In conclusion, digital information has in the past years become a source of novel research. The hundreds of millions of tweets sent out on a daily basis offers an unprecedented research potential with great policy implications, not only at a societal level but also at a local community level. These information sources are also extremely interesting for analysing cultural diversity in cities on the basis of the language of tweets.
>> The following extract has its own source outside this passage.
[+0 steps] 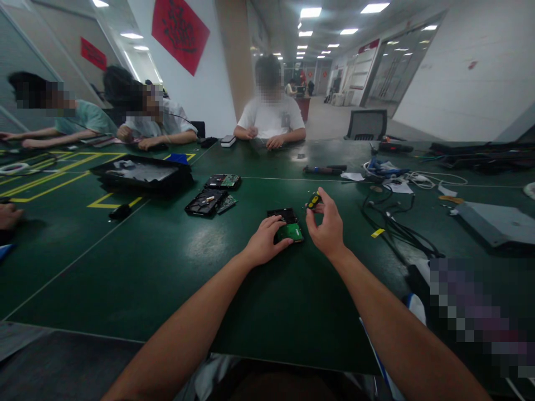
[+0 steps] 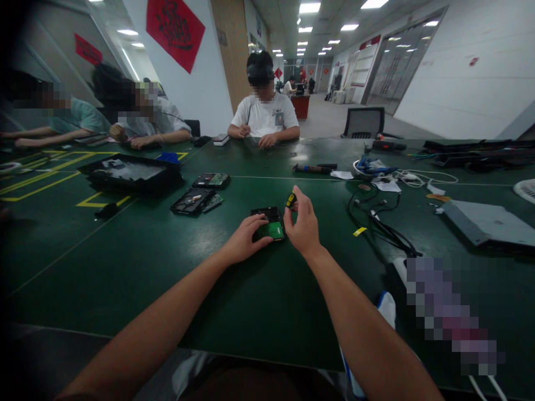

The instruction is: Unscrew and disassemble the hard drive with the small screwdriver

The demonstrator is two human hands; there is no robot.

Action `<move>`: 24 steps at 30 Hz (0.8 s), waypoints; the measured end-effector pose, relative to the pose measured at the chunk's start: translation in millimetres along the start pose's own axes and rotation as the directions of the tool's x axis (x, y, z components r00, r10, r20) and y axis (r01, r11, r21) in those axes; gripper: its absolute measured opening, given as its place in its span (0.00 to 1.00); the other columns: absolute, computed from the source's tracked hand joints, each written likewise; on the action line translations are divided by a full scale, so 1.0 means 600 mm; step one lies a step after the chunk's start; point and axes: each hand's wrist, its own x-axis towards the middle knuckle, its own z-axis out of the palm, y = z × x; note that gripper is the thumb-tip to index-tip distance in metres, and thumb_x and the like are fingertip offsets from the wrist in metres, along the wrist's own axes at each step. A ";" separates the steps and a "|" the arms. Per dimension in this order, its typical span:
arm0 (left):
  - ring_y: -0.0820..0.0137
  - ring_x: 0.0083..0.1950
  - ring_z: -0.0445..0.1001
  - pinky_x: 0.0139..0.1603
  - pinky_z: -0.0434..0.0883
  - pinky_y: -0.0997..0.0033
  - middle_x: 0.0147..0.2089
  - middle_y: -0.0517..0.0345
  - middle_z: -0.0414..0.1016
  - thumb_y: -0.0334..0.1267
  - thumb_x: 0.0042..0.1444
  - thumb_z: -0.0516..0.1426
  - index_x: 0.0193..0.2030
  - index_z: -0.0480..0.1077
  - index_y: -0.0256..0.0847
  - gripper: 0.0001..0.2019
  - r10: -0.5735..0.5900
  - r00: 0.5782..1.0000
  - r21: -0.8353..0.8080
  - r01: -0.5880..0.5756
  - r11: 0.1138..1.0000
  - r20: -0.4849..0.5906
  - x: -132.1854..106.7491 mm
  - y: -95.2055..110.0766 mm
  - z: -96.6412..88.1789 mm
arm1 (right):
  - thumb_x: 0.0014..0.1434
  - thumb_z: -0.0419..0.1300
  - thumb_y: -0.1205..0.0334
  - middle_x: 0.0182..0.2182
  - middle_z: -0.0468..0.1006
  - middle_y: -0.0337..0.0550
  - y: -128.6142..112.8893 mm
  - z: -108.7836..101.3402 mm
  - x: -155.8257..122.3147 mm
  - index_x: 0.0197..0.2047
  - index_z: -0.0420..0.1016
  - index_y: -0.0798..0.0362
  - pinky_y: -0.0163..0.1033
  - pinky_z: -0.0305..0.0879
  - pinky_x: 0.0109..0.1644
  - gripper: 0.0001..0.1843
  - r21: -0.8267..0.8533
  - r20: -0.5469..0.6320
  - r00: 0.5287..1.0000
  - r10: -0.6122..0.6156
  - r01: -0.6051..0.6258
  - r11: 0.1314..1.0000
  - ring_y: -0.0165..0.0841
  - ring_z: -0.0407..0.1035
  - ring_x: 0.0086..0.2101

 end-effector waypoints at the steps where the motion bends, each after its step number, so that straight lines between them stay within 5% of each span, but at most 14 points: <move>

The density and time pattern of tweets offers also important strategic information on the human geography (consumers and producers) in modern cities. For geoscience applications in urban planning (e.g., crowd management, spatial segregation trends, socio-spatial profile analysis, traffic management, etc.), the use of digital information including cell phone data, tweets, GPS information and other micro-based digital sources may open new avenues for smart cities.